--- ABOUT THIS EXERCISE ---
Your answer should be every line below that includes the word "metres".

--- GIVEN INFORMATION ---
-------
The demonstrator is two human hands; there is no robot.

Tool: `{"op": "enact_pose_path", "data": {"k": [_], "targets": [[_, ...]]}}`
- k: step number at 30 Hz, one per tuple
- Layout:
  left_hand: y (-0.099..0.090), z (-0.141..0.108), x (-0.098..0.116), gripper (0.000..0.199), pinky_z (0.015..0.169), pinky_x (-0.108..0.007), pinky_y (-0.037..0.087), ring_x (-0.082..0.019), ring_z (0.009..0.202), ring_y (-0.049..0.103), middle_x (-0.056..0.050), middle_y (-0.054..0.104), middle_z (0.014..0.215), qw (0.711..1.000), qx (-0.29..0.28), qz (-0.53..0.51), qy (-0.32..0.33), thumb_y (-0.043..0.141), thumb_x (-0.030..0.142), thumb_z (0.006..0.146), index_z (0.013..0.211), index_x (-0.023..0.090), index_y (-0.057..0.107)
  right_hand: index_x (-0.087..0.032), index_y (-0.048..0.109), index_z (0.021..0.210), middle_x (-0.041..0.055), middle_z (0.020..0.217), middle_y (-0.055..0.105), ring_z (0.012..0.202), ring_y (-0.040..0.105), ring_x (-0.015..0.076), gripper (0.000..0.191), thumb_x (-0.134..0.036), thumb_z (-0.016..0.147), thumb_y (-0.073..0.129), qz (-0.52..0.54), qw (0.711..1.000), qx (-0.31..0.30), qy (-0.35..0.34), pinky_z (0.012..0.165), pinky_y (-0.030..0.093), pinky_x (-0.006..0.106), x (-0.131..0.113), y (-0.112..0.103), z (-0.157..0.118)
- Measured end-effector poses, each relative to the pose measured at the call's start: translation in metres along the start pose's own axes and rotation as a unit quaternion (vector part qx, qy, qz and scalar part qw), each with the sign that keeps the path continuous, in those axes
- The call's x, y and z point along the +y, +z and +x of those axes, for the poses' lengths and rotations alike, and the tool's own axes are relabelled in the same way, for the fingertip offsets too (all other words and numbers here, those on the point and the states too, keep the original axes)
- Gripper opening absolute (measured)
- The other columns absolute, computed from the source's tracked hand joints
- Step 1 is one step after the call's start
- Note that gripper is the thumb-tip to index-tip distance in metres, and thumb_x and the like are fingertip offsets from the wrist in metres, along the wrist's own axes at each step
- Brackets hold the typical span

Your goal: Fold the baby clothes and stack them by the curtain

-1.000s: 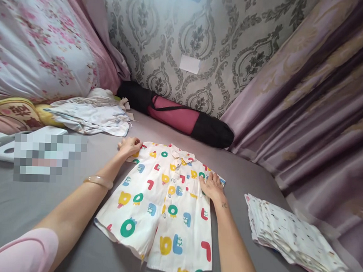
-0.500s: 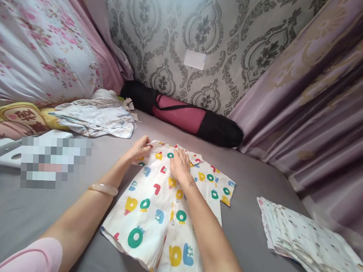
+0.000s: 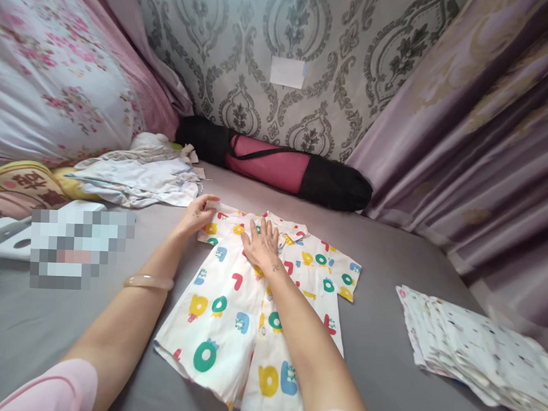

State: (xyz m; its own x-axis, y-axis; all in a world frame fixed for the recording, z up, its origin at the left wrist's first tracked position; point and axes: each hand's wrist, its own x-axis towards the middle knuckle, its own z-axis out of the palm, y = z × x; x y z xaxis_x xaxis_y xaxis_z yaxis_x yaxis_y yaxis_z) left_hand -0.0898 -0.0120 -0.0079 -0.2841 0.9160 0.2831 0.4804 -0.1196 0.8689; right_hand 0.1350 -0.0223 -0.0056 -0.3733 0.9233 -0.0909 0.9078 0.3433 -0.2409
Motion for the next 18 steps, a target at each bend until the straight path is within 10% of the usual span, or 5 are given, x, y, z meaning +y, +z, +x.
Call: {"op": "enact_pose_path", "data": {"k": [7, 10, 18], "targets": [[0.011, -0.004, -0.017, 0.048, 0.103, -0.045, 0.043, -0.030, 0.107, 0.057, -0.013, 0.060, 0.100, 0.982, 0.048, 0.181, -0.016, 0.051, 0.017, 0.075, 0.122, 0.010, 0.059, -0.017, 0.031, 0.155, 0.0132, 0.165, 0.014, 0.153, 0.007, 0.0276, 0.066, -0.052, 0.100, 0.033, 0.097, 0.995, 0.005, -0.036, 0.122, 0.002, 0.049, 0.004, -0.006, 0.001], [0.005, -0.005, -0.017, 0.050, 0.101, -0.042, 0.044, -0.026, 0.104, 0.058, -0.013, 0.059, 0.105, 0.982, 0.062, 0.170, -0.054, 0.058, 0.028, 0.079, 0.125, 0.009, 0.054, -0.016, 0.041, 0.150, 0.0118, 0.160, 0.031, 0.149, 0.025, 0.0206, 0.057, -0.041, 0.099, 0.037, 0.217, 0.973, 0.065, -0.039, 0.121, 0.021, 0.040, 0.017, -0.016, -0.015], [-0.044, -0.037, 0.005, 0.054, 0.082, -0.031, 0.050, -0.020, 0.092, 0.059, -0.009, 0.061, 0.102, 0.975, -0.026, 0.173, -0.134, 0.061, 0.034, 0.079, 0.127, 0.010, 0.053, -0.019, 0.067, 0.098, 0.0073, 0.097, 0.074, 0.087, 0.071, 0.0180, 0.020, -0.031, 0.088, 0.055, 0.397, 0.900, 0.143, 0.113, 0.076, 0.058, 0.030, 0.115, -0.042, -0.145]]}}
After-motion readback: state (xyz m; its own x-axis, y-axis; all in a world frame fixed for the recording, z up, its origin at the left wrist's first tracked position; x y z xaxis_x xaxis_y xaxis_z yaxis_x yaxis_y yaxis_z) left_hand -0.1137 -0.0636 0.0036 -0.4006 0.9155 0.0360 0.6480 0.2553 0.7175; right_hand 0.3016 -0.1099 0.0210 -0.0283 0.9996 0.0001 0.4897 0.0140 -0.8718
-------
--- WRITTEN RESPONSE ---
- Measured end-effector poses, each relative to the pose measured at the call's start: translation in metres along the start pose's own axes and rotation as a unit quaternion (vector part qx, qy, qz and scalar part qw), each with the sign that keeps the path continuous, in those axes
- Note that gripper is the thumb-tip to index-tip distance in metres, and thumb_x and the like are fingertip offsets from the wrist in metres, along the wrist's own axes at each step

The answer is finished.